Give back all of the data exactly as written.

:: DATASET EXTRACT

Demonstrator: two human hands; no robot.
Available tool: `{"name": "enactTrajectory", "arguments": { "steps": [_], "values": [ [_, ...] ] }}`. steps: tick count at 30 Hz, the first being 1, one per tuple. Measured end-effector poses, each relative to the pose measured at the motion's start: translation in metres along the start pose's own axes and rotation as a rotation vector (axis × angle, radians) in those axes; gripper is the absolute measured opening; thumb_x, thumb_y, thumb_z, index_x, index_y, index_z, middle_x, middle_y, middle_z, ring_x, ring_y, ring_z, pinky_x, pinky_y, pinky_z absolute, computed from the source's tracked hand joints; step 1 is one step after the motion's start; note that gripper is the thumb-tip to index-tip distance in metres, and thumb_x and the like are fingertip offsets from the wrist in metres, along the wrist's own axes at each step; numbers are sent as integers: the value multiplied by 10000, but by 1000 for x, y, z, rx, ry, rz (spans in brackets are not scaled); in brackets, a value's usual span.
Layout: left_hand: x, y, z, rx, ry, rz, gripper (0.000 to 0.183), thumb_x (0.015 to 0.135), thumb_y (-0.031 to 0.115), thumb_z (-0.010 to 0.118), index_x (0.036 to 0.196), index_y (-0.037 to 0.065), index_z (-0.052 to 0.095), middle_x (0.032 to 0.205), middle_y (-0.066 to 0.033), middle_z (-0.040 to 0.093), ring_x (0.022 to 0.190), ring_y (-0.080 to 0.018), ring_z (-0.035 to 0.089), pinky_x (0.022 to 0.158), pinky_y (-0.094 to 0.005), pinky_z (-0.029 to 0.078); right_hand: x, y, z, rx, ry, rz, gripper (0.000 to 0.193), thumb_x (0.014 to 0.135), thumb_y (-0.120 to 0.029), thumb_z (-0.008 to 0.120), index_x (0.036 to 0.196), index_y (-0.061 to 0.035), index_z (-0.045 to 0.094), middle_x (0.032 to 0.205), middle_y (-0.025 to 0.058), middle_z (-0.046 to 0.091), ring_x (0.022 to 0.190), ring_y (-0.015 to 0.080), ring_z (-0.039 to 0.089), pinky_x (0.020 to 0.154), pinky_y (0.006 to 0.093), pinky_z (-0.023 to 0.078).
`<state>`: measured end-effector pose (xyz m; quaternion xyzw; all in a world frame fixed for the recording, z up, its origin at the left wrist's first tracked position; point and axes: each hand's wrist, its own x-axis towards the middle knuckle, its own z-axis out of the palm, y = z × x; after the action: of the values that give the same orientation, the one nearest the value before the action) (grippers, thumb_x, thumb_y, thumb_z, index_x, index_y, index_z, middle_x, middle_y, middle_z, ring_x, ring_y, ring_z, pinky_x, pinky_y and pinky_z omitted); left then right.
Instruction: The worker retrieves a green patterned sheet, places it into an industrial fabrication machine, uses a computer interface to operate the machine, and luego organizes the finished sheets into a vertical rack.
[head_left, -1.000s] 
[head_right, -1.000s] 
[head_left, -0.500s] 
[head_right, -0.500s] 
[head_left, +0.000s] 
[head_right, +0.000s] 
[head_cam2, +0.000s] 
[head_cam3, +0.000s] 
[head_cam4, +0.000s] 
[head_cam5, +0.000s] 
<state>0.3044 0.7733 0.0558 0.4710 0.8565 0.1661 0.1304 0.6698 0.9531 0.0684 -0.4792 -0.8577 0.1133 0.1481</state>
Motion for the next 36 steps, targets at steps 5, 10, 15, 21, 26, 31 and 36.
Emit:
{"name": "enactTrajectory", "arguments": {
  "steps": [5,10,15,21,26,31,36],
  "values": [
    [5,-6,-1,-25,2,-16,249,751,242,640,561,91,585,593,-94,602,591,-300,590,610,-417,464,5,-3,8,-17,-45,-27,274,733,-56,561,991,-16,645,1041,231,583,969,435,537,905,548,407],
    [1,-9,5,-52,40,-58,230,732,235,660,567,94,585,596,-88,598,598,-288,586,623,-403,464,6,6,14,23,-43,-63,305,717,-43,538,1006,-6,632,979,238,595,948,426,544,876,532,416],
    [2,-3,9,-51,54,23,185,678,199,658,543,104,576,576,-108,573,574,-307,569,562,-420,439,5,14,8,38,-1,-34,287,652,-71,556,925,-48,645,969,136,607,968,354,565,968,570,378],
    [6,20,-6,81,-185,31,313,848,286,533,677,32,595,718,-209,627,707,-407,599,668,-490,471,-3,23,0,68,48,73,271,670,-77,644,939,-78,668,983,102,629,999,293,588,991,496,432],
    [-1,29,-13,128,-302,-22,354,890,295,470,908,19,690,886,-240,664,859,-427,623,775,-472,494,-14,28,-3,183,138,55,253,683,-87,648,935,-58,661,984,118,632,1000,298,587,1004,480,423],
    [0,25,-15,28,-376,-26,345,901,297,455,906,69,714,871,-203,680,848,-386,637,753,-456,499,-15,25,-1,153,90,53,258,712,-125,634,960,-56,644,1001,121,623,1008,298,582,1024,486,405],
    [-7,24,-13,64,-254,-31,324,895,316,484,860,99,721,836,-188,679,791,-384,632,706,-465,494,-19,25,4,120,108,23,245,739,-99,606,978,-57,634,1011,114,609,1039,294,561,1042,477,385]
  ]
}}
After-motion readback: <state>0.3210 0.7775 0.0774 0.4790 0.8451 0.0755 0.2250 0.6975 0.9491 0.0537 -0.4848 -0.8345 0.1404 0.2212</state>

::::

### ANSWER SECTION
Demonstrator: two human hands; no robot.
Available tool: `{"name": "enactTrajectory", "arguments": { "steps": [_], "values": [ [_, ...] ] }}`. steps: tick count at 30 Hz, the first being 1, one per tuple. Measured end-effector poses, each relative to the pose measured at the motion's start: translation in metres along the start pose's own axes and rotation as a rotation vector (axis × angle, radians) in those axes; gripper is the absolute measured opening; thumb_x, thumb_y, thumb_z, index_x, index_y, index_z, middle_x, middle_y, middle_z, ring_x, ring_y, ring_z, pinky_x, pinky_y, pinky_z absolute, computed from the source's tracked hand joints; step 1 is one step after the motion's start; note that gripper is the thumb-tip to index-tip distance in metres, and thumb_x and the like are fingertip offsets from the wrist in metres, along the wrist's own axes at each step; numbers are sent as integers: the value multiplied by 10000, but by 1000 for x, y, z, rx, ry, rz (spans in brackets are not scaled); in brackets, a value's usual span.
Layout: left_hand: x, y, z, rx, ry, rz, gripper (0.000 to 0.183), thumb_x (0.015 to 0.135), thumb_y (-0.031 to 0.115), thumb_z (-0.010 to 0.118), index_x (0.036 to 0.196), index_y (-0.037 to 0.065), index_z (-0.052 to 0.095), middle_x (0.032 to 0.205), middle_y (-0.066 to 0.033), middle_z (-0.040 to 0.093), ring_x (0.022 to 0.190), ring_y (-0.080 to 0.018), ring_z (-0.035 to 0.089), pinky_x (0.022 to 0.158), pinky_y (-0.094 to 0.005), pinky_z (-0.029 to 0.078); right_hand: x, y, z, rx, ry, rz, gripper (0.000 to 0.193), thumb_x (0.014 to 0.135), thumb_y (-0.120 to 0.029), thumb_z (-0.008 to 0.120), index_x (0.036 to 0.196), index_y (-0.061 to 0.035), index_z (-0.045 to 0.094), middle_x (0.032 to 0.205), middle_y (-0.025 to 0.058), middle_z (-0.046 to 0.091), ring_x (0.022 to 0.190), ring_y (-0.015 to 0.080), ring_z (-0.039 to 0.089), pinky_x (0.020 to 0.154), pinky_y (0.006 to 0.093), pinky_z (-0.023 to 0.078).
`<state>`: measured end-effector pose (xyz m; quaternion xyzw; all in a world frame fixed for the recording, z up, its origin at the left wrist's first tracked position; point and axes: each hand's wrist, its own x-axis towards the middle knuckle, its own z-axis out of the palm, y = z × x; after the action: of the values that give the same orientation, the one nearest the value before the action) (grippers, thumb_x, thumb_y, thumb_z, index_x, index_y, index_z, middle_x, middle_y, middle_z, ring_x, ring_y, ring_z, pinky_x, pinky_y and pinky_z omitted); left then right.
Instruction: The worker retrieves a green patterned sheet, places it into an industrial fabrication machine, uses a computer interface to operate the machine, and luego organizes the finished sheets into a vertical rack.
[head_left, -1.000s] 
[head_right, -1.000s] 
[head_left, -0.500s] 
[head_right, -0.500s] 
[head_left, +0.000s] 
[head_right, +0.000s] 
[head_cam2, +0.000s] 
[head_cam3, +0.000s] 
[head_cam4, +0.000s] 
[head_cam5, +0.000s] 
<state>0.3044 0.7733 0.0558 0.4710 0.8565 0.1661 0.1304 0.6698 0.9531 0.0684 -0.4792 -0.8577 0.1133 0.1481</state>
Motion for the next 36 steps, targets at steps 5, 10, 15, 21, 26, 31 and 36.
Emit:
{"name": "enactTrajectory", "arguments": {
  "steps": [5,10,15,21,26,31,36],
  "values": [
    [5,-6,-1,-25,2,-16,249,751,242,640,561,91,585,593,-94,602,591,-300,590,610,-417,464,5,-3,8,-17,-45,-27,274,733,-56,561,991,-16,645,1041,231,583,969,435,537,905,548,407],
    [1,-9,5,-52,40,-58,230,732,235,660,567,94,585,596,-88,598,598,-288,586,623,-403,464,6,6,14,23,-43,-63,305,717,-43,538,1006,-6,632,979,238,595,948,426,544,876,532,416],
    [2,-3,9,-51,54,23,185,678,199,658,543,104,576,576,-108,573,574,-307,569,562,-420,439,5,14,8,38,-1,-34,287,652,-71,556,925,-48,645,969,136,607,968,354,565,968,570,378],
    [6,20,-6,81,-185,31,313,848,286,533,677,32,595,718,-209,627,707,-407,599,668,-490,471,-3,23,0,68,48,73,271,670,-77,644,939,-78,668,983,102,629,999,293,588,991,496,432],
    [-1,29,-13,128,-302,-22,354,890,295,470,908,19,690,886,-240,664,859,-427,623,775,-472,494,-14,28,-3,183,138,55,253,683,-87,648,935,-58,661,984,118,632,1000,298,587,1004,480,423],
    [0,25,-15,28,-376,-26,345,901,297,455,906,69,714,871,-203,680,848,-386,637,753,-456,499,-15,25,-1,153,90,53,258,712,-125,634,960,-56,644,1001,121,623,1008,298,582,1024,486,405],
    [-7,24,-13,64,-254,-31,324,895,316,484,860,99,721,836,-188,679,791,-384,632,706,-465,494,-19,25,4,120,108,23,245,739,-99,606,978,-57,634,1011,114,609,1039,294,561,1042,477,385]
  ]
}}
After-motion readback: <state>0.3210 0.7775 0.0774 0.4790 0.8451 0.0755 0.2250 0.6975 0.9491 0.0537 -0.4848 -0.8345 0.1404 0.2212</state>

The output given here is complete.